At the 1st congress of the party, Raivis Zeltīts was re-elected as the chairman of the party board. Dace Lindberga, Jānis Zalāns, Gatis Ilgažs, Viesturs Arklons, Matīss Žuravļevs, Andris Velps and Sandis Riekstiņš were elected as members of the party board.

== Ideology and policies ==
The party's self-described principles are nationalism and conservatism. During the 2026 Latvian parliamentary election campaign, it named stopping mass immigration as its top priority, followed by promoting higher birth rates through expanded family support measures. The party also pledged to strengthen family values in education and the media, and proposed policies aimed at accelerating economic growth, including investing second-pillar pension savings in the national economy, reducing social contributions, and increasing the personal income tax-free allowance.

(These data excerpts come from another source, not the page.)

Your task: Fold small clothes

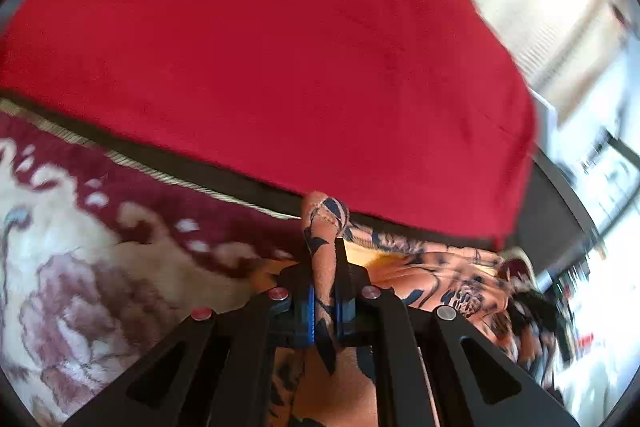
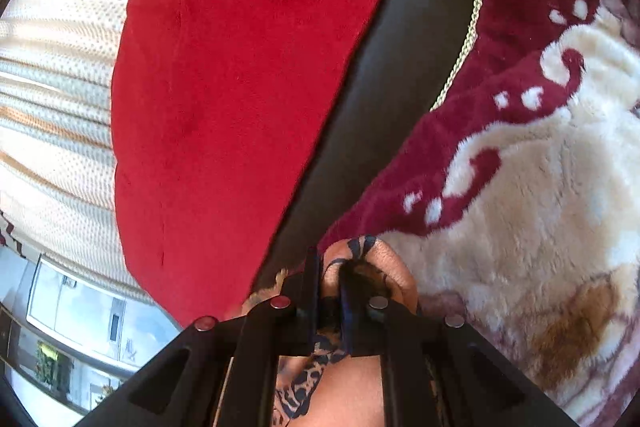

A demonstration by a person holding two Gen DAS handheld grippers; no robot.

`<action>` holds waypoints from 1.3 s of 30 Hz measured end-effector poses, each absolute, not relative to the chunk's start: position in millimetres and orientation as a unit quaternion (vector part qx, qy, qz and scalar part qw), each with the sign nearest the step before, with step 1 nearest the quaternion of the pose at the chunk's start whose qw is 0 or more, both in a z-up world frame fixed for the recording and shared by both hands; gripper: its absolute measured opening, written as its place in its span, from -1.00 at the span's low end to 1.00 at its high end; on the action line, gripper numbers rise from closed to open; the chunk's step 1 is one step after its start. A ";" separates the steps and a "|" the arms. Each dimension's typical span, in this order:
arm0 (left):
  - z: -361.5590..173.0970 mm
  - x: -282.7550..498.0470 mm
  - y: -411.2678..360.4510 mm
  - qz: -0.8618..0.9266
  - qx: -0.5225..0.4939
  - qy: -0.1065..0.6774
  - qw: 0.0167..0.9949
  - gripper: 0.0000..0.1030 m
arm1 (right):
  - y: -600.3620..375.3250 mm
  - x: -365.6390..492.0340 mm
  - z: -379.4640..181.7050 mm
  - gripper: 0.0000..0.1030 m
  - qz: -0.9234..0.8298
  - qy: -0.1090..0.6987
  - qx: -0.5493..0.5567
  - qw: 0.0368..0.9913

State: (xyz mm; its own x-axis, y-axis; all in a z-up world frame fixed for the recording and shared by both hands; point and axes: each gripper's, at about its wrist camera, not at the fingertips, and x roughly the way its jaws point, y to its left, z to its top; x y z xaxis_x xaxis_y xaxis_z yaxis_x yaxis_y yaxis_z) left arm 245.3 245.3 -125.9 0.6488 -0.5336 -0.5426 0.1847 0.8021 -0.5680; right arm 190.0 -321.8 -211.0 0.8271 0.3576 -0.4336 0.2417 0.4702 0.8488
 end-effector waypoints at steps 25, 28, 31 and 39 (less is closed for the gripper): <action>-105.8 170.6 129.2 -0.161 -0.065 0.432 0.885 0.14 | -239.8 132.8 -144.0 0.12 0.060 0.366 0.323 0.871; -133.2 158.6 100.4 -0.152 -0.009 0.469 0.870 0.23 | -199.2 122.8 -150.9 0.03 0.067 0.400 0.246 0.880; -166.8 151.6 88.5 -0.139 0.039 0.500 0.854 0.28 | -174.7 119.2 -179.3 0.04 0.068 0.469 0.211 0.855; -141.7 155.8 106.7 -0.135 0.002 0.454 0.881 0.33 | -179.0 117.1 -172.3 0.03 0.076 0.448 0.210 0.866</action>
State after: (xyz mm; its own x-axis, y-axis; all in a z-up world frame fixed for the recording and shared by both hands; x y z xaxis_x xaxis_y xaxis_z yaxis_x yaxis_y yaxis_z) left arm 155.8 106.7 -141.7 0.5512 -0.2366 -0.8001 0.2396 0.9635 -0.1198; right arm 117.1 -179.0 -172.3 0.5871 0.3198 -0.7437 0.0559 0.9004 0.4314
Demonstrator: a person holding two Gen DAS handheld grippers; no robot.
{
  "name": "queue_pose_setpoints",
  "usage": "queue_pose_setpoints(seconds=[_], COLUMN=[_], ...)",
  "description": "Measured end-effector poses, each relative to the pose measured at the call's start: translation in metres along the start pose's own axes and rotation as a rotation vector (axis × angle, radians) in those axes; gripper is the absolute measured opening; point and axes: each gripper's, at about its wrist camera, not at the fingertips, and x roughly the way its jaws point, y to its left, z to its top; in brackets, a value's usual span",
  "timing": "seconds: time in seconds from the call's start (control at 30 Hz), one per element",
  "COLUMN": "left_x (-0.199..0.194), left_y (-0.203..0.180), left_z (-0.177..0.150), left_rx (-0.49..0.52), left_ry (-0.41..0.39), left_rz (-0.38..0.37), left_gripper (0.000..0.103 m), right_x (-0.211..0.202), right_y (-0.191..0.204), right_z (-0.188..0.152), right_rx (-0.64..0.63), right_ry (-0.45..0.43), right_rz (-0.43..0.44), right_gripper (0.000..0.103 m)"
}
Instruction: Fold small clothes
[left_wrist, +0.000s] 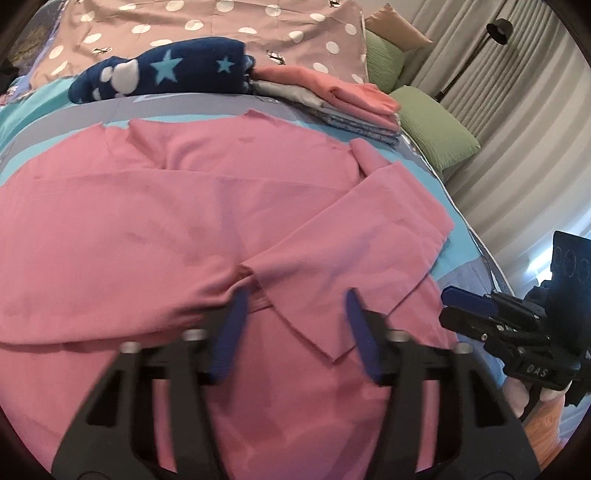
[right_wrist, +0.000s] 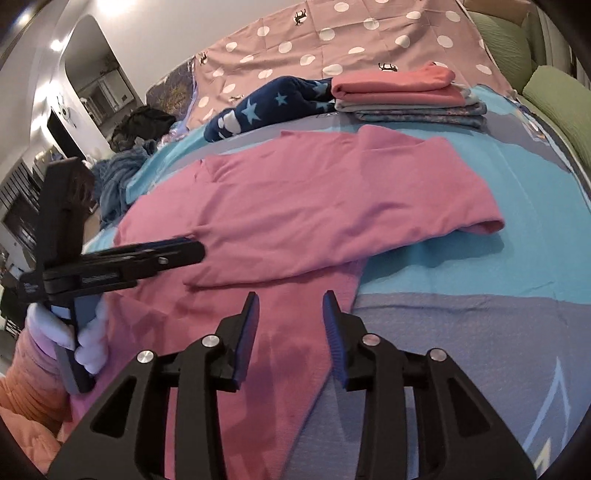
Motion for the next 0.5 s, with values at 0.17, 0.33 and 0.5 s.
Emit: queue_pose_setpoints(seconds=[0.17,0.33,0.5], left_x=[-0.009,-0.072,-0.113], left_y=[-0.015,-0.037,-0.041], left_z=[0.012,0.056,0.09], left_rx=[0.021,0.127,0.182], left_ry=[-0.031,-0.199,-0.279], left_rz=[-0.075,-0.101,-0.036], left_gripper=[0.003,0.003,0.003], right_x=[-0.012,-0.016,-0.002], right_y=[-0.002,-0.002,-0.007], right_z=[0.005,0.009,0.019], right_rx=[0.036,-0.046,-0.079], right_ry=[-0.045,-0.056,-0.041], right_rz=[-0.034,-0.179,-0.281], right_gripper=[0.037,0.038,0.048])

It has named Russian imperialism as the main threat to Latvia and proposes strengthening the Baltic states' eastern border with a joint defense line, including anti-tank ditches and minefields. It advocates to "set a deadline for the cessation of non-citizen status in Latvia, while simultaneously assessing the possibilities of applying the 1949 Geneva Conventions in the context of de-occupation, and facilitating the repatriation of disloyal immigrants of Soviet origin to Russia." It also proposes demanding reparations from Russia, including a reparations tax on Russian-owned enterprises in Latvia, ending residence permits for citizens of Russia and Belarus, stopping them from obtaining Latvian citizenship, and introducing criminal liability for "diminishing the significance of the Latvian language in the public space."

Party leader Raivis Zeltīts has argued that Latvia should seek to restore its claim to the former Abrene district if Russia were to collapse, and has criticized the 2007 Latvia–Russia border treaty as "treacherous" and contrary to Latvia's national interests, arguing that it abandoned Latvia's claims under the 1920 Latvian–Soviet Peace Treaty and failed to address the Soviet occupation and the continuity of the Latvian state.